Exercise goal - Among the entries below, one stretch runs from the line that contains "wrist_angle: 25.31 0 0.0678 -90" through the line that contains "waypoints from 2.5". Repeat that stretch exactly, ends included, and only that.

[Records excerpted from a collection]
┄┄┄┄┄┄┄┄┄┄

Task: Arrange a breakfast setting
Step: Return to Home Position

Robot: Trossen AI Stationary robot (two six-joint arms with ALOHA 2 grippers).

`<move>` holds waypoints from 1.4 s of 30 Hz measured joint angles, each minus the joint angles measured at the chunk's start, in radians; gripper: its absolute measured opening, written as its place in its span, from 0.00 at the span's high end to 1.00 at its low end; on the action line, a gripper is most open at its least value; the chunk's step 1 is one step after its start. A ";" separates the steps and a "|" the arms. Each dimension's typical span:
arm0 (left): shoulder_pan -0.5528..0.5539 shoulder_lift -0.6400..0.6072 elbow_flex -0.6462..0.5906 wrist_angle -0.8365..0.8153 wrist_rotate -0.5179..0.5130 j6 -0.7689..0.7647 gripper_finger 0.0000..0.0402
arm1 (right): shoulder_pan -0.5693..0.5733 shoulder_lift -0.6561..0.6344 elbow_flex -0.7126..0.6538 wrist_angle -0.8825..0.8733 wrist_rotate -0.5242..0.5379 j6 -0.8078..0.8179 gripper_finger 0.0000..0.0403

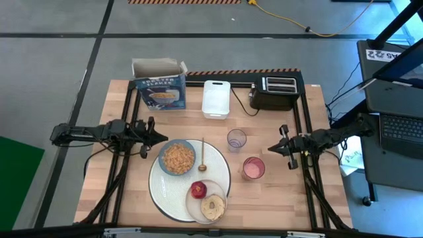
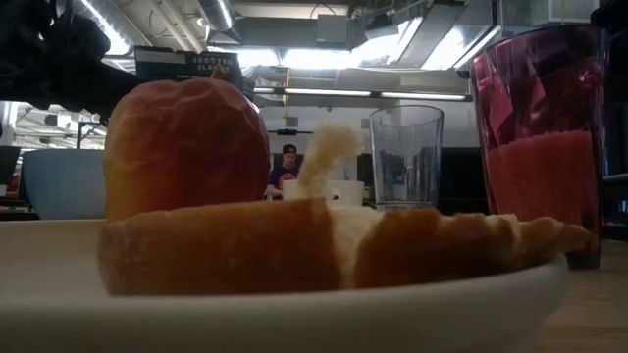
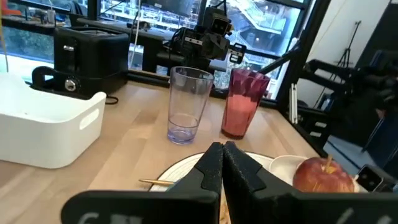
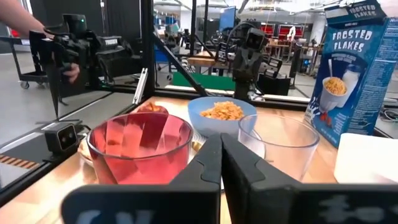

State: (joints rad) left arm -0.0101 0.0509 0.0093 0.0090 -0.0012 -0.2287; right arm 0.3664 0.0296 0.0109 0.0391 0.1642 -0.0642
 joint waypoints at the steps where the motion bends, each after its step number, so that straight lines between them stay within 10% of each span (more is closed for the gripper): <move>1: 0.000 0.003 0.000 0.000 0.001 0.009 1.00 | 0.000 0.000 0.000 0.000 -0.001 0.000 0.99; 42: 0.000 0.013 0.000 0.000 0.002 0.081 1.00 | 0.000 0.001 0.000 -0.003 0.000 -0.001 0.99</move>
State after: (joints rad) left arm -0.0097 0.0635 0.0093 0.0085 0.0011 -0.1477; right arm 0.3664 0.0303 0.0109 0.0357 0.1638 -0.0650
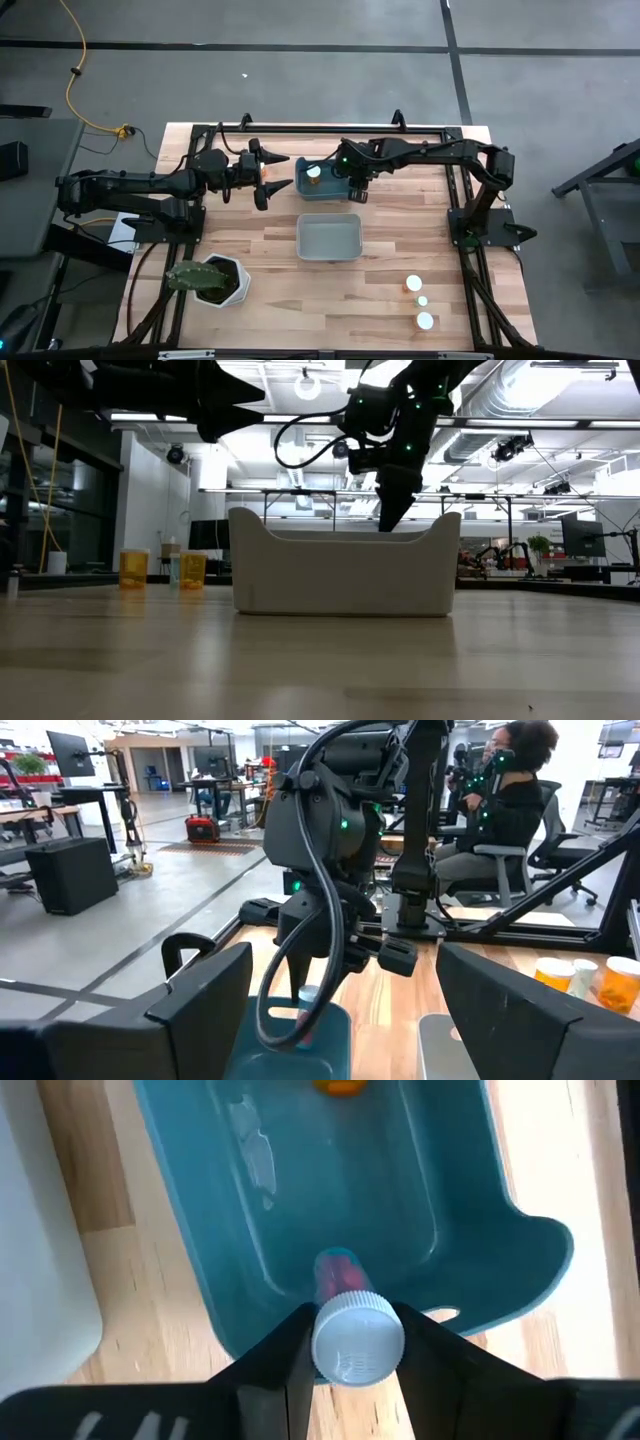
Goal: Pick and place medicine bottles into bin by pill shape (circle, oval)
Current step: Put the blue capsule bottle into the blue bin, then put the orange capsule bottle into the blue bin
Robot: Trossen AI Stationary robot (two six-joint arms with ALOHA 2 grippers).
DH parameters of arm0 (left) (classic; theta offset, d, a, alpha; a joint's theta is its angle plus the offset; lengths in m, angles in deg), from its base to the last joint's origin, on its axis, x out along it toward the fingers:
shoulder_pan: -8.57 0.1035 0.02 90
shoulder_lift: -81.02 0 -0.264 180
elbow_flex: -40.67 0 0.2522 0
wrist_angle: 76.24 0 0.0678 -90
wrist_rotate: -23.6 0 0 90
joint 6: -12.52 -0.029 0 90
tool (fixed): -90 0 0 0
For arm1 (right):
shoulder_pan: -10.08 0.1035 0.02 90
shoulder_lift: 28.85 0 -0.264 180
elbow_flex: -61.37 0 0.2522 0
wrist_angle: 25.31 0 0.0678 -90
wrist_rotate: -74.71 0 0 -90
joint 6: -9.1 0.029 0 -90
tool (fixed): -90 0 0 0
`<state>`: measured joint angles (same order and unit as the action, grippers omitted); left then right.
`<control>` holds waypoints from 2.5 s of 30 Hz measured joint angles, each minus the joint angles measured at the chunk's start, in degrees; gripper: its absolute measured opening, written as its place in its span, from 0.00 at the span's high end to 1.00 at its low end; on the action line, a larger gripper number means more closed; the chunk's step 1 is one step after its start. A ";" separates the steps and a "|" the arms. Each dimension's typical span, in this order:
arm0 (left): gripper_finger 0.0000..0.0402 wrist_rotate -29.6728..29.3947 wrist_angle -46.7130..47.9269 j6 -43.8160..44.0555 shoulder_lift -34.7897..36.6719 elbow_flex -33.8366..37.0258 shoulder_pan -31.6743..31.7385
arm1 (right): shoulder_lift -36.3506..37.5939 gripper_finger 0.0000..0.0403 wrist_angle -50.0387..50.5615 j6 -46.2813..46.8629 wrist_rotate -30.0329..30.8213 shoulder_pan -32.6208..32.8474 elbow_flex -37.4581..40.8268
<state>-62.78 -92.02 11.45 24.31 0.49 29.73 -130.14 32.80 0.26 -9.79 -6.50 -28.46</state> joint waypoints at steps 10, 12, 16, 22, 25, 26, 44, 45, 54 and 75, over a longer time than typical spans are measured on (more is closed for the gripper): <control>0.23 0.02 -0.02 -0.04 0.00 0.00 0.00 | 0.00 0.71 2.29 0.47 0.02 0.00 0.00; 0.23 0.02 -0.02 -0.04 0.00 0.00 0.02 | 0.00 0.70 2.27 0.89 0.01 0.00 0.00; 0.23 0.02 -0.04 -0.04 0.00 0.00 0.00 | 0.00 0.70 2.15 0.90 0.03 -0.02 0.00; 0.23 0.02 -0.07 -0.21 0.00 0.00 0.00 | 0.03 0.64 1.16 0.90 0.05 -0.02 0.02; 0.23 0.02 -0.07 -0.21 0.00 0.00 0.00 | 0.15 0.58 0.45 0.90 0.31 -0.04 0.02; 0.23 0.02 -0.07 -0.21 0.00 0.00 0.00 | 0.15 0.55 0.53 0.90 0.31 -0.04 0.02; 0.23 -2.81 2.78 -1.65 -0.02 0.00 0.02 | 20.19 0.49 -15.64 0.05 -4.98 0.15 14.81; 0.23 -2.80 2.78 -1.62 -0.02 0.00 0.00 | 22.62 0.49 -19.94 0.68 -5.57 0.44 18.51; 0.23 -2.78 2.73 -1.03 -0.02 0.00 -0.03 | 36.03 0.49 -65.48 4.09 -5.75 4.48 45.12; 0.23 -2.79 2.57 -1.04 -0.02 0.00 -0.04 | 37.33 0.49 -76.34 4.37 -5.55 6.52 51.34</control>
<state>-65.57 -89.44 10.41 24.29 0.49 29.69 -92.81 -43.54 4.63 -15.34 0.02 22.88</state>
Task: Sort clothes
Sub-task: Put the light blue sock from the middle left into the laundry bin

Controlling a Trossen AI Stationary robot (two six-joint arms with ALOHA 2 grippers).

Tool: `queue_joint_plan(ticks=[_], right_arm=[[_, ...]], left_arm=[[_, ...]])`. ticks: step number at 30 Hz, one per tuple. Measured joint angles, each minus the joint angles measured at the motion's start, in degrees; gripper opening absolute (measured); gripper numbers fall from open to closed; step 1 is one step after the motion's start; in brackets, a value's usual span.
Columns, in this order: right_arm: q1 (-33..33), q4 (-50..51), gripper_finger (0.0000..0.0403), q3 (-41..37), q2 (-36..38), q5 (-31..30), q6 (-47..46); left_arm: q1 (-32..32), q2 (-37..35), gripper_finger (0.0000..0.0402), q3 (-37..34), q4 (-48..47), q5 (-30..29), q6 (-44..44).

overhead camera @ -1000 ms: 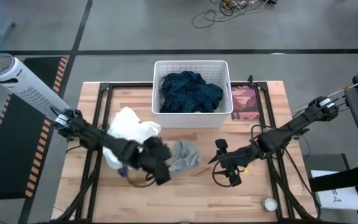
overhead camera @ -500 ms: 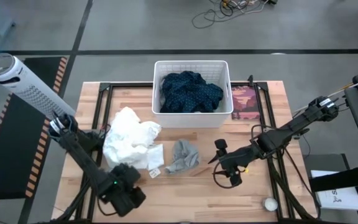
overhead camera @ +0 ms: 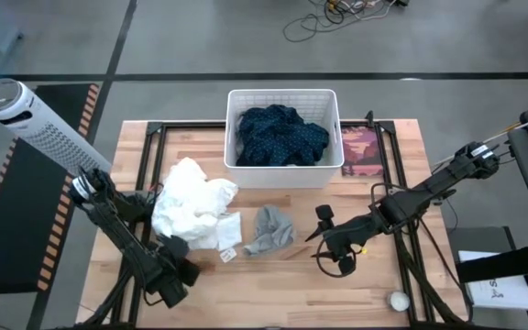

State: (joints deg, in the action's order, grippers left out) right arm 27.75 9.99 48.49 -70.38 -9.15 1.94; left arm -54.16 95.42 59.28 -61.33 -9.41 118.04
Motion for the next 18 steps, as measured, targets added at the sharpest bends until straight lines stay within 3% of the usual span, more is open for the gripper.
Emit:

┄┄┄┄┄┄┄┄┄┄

Exercise solution -
wrist_angle: 25.31 0 0.0678 -90
wrist_rotate: -74.71 0 0 -90
joint 6: -9.1 0.029 0 -90
tool (fixed): -90 0 0 0
`<state>`: measured joint angles (same order and unit as the action, grippers omitted); left then right.
`<control>` holds waypoints from 2.5 s of 30 Hz measured joint angles, each minus the joint angles measured at the chunk's start, in degrees; gripper: its absolute measured opening, written as its place in its span, from 0.00 at the span's high end to 1.00 at its low end; on the action line, a larger gripper number means more closed; the chunk's step 1 is one step after its start. A ";" separates the steps and a "|" the arms. Each dimension's typical span, in this order:

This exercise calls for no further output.